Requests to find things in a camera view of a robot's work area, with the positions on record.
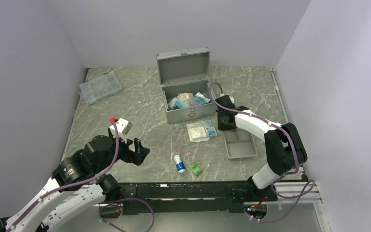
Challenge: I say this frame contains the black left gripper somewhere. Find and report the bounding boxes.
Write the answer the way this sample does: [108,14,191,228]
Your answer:
[93,127,150,174]

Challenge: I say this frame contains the grey plastic divider tray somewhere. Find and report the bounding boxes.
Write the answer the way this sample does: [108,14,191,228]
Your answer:
[224,129,258,160]

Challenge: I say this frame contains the teal plaster zip bag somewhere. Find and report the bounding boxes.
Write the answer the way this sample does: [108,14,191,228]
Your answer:
[195,92,210,103]

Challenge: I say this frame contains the blue cotton swab bag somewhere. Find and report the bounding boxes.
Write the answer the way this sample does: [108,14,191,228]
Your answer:
[175,96,207,109]

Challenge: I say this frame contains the beige latex gloves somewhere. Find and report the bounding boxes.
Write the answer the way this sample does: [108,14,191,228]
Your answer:
[177,92,194,101]

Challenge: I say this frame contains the white bottle green label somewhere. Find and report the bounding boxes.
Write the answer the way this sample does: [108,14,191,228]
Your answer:
[168,97,178,110]

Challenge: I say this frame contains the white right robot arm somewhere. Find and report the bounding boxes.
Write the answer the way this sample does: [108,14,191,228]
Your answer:
[215,95,308,201]

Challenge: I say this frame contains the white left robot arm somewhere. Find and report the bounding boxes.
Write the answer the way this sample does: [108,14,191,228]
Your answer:
[0,135,150,232]

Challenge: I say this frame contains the grey metal medicine case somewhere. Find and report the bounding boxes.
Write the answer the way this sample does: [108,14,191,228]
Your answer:
[156,47,217,124]

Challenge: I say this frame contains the blue white wipe packets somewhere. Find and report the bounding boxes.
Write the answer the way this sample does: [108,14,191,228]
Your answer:
[204,120,217,138]

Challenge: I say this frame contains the white gauze bag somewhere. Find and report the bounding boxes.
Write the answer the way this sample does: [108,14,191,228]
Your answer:
[186,122,210,143]

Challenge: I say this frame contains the white blue spray bottle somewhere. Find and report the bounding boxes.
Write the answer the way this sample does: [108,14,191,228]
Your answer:
[173,154,186,174]

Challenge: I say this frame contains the small green box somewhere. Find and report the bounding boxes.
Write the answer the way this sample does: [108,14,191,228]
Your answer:
[189,162,202,176]

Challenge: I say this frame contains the clear plastic compartment box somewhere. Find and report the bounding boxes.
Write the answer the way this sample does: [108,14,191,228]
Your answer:
[79,72,123,104]

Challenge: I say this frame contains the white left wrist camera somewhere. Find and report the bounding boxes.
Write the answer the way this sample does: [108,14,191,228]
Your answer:
[109,116,132,143]

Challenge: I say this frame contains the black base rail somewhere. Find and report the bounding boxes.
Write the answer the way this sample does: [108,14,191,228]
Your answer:
[112,181,277,213]

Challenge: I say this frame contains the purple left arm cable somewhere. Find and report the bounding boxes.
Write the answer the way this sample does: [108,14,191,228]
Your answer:
[6,121,155,232]

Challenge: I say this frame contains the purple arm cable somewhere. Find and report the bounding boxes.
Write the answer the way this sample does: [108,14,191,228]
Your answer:
[6,121,155,232]
[208,82,316,224]

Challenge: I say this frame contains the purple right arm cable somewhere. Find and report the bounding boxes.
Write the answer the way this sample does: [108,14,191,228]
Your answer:
[208,82,316,224]

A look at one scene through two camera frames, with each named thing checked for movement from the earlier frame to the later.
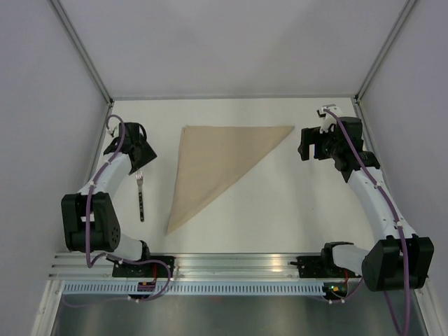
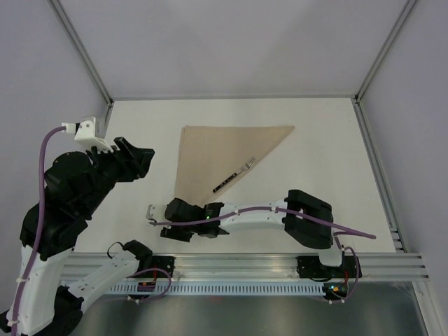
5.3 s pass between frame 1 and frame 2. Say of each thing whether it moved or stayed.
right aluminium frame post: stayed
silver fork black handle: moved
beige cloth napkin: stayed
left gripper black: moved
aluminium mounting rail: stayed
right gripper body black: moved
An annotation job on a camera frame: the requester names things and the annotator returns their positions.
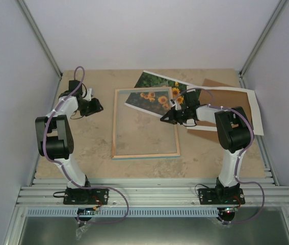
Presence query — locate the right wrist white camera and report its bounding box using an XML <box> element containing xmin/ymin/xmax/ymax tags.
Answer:
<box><xmin>169</xmin><ymin>99</ymin><xmax>179</xmax><ymax>110</ymax></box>

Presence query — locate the white paper mat border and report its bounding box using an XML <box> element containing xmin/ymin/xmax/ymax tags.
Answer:
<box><xmin>187</xmin><ymin>85</ymin><xmax>264</xmax><ymax>136</ymax></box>

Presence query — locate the right controller circuit board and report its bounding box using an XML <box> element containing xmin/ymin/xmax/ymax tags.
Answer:
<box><xmin>221</xmin><ymin>206</ymin><xmax>238</xmax><ymax>213</ymax></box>

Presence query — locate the sunflower photo print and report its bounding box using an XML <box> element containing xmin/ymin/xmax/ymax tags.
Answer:
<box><xmin>125</xmin><ymin>71</ymin><xmax>191</xmax><ymax>117</ymax></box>

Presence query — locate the grey slotted cable duct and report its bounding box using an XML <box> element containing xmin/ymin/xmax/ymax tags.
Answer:
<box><xmin>27</xmin><ymin>207</ymin><xmax>219</xmax><ymax>217</ymax></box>

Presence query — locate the crumpled clear plastic bag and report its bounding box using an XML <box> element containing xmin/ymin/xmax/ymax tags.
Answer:
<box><xmin>75</xmin><ymin>223</ymin><xmax>90</xmax><ymax>241</ymax></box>

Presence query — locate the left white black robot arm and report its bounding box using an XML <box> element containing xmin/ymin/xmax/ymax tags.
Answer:
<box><xmin>35</xmin><ymin>79</ymin><xmax>103</xmax><ymax>204</ymax></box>

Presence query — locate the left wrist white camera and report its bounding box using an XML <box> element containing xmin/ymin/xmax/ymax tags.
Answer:
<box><xmin>83</xmin><ymin>88</ymin><xmax>93</xmax><ymax>101</ymax></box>

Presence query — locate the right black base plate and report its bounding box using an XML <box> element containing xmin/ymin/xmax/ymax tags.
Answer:
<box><xmin>198</xmin><ymin>188</ymin><xmax>246</xmax><ymax>205</ymax></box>

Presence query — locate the aluminium rail platform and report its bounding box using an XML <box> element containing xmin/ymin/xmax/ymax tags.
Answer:
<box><xmin>16</xmin><ymin>178</ymin><xmax>289</xmax><ymax>207</ymax></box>

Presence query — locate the right aluminium corner post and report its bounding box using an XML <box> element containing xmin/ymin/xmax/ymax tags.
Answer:
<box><xmin>239</xmin><ymin>0</ymin><xmax>289</xmax><ymax>78</ymax></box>

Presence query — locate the brown cardboard backing board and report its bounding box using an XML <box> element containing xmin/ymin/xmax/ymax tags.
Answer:
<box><xmin>188</xmin><ymin>79</ymin><xmax>252</xmax><ymax>143</ymax></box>

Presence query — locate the controller circuit board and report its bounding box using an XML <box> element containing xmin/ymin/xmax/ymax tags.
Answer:
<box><xmin>76</xmin><ymin>206</ymin><xmax>100</xmax><ymax>216</ymax></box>
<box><xmin>221</xmin><ymin>206</ymin><xmax>238</xmax><ymax>213</ymax></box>

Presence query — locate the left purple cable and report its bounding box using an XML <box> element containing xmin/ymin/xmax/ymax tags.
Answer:
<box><xmin>43</xmin><ymin>66</ymin><xmax>130</xmax><ymax>225</ymax></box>

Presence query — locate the wrist white camera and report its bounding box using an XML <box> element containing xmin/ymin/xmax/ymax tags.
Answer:
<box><xmin>169</xmin><ymin>99</ymin><xmax>179</xmax><ymax>110</ymax></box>
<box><xmin>83</xmin><ymin>88</ymin><xmax>93</xmax><ymax>101</ymax></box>

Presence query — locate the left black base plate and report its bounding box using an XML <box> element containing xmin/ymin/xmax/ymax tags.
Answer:
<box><xmin>63</xmin><ymin>188</ymin><xmax>109</xmax><ymax>206</ymax></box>

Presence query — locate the left controller circuit board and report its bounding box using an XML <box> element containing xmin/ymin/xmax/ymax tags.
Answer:
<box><xmin>76</xmin><ymin>206</ymin><xmax>100</xmax><ymax>216</ymax></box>

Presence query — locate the aluminium corner post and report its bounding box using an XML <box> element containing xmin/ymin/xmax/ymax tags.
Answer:
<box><xmin>16</xmin><ymin>0</ymin><xmax>63</xmax><ymax>80</ymax></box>
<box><xmin>239</xmin><ymin>0</ymin><xmax>289</xmax><ymax>78</ymax></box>

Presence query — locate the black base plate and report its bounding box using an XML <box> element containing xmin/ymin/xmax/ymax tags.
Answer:
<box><xmin>63</xmin><ymin>188</ymin><xmax>109</xmax><ymax>206</ymax></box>
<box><xmin>198</xmin><ymin>188</ymin><xmax>246</xmax><ymax>205</ymax></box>

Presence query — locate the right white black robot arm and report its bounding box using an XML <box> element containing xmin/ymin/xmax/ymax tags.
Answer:
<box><xmin>160</xmin><ymin>89</ymin><xmax>254</xmax><ymax>204</ymax></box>

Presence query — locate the left aluminium corner post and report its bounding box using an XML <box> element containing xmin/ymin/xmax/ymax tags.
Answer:
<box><xmin>16</xmin><ymin>0</ymin><xmax>63</xmax><ymax>80</ymax></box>

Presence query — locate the wooden picture frame with glass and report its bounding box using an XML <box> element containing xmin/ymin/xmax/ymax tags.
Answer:
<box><xmin>112</xmin><ymin>87</ymin><xmax>180</xmax><ymax>160</ymax></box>

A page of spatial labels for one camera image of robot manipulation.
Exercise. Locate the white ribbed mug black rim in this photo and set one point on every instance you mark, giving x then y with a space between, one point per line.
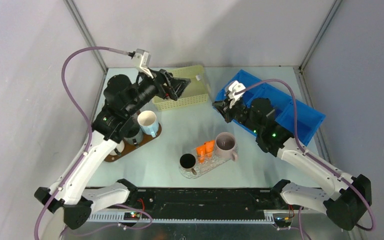
117 151

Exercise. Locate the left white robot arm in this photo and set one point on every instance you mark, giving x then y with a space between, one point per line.
68 192

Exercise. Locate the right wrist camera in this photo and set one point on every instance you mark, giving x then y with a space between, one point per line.
234 92

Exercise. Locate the orange toothpaste tube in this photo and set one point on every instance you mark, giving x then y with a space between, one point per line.
209 148
201 153

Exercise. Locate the clear textured plastic box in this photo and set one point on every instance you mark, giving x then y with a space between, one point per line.
206 157

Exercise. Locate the blue plastic divided bin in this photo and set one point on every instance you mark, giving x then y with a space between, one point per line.
308 119

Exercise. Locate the yellow perforated plastic basket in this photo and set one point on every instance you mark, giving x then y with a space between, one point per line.
197 92

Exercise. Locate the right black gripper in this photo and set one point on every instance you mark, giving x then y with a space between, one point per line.
223 106

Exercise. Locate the light blue mug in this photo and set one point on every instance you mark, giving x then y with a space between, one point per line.
148 122

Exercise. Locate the pink mug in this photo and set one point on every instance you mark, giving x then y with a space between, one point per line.
226 146

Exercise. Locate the clear textured oval tray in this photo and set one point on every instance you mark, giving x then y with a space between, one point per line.
208 166

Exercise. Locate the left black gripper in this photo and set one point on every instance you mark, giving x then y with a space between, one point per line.
175 86

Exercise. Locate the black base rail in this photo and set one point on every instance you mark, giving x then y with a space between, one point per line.
208 204

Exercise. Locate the dark grey mug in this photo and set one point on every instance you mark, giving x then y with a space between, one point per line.
134 136

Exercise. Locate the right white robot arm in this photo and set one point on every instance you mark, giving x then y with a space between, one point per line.
342 197

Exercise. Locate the brown mug black inside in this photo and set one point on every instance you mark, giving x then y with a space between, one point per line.
187 161

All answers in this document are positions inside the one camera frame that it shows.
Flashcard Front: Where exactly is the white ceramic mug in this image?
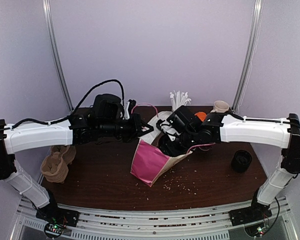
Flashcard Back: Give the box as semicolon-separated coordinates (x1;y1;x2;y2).
210;100;230;113

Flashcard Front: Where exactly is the stack of black cup lids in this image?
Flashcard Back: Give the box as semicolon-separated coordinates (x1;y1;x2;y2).
231;150;252;173

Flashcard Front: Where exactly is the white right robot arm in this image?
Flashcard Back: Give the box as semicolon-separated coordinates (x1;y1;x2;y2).
158;106;300;221

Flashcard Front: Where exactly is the white pink paper bag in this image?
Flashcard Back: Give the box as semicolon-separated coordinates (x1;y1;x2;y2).
130;102;213;188

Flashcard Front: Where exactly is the aluminium frame post left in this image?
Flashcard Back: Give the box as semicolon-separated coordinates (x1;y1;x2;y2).
42;0;74;112

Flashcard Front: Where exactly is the aluminium frame post right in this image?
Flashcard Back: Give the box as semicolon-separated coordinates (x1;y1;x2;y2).
232;0;264;113

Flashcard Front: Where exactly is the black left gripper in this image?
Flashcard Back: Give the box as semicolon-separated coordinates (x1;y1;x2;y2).
98;112;154;143

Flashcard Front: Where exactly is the glass jar of straws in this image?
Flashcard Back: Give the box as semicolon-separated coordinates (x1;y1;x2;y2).
169;90;192;112

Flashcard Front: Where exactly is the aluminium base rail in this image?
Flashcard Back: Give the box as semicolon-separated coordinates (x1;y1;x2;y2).
14;202;291;240

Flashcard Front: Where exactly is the stack of brown paper cups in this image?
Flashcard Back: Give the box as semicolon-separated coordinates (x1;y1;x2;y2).
198;144;213;152

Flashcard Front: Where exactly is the stack of pulp cup carriers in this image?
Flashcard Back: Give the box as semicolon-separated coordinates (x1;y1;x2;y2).
40;145;77;184

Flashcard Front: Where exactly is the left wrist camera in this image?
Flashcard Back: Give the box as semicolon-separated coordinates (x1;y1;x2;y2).
124;99;137;120

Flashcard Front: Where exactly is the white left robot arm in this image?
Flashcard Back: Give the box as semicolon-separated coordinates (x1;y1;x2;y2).
0;94;154;222

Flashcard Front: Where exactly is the aluminium frame post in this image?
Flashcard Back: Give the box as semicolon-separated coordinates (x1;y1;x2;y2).
42;0;74;112
232;0;264;113

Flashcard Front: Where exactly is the orange plastic bowl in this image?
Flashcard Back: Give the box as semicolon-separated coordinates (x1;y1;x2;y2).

━━━━━━━━━━━━━━━━━━━━━━━━━━━━━━

• ASSIGNMENT:
Could you count how many lines of the listing above contain the word "positions" and give only that number?

• SOLUTION FOR THIS PROBLEM:
3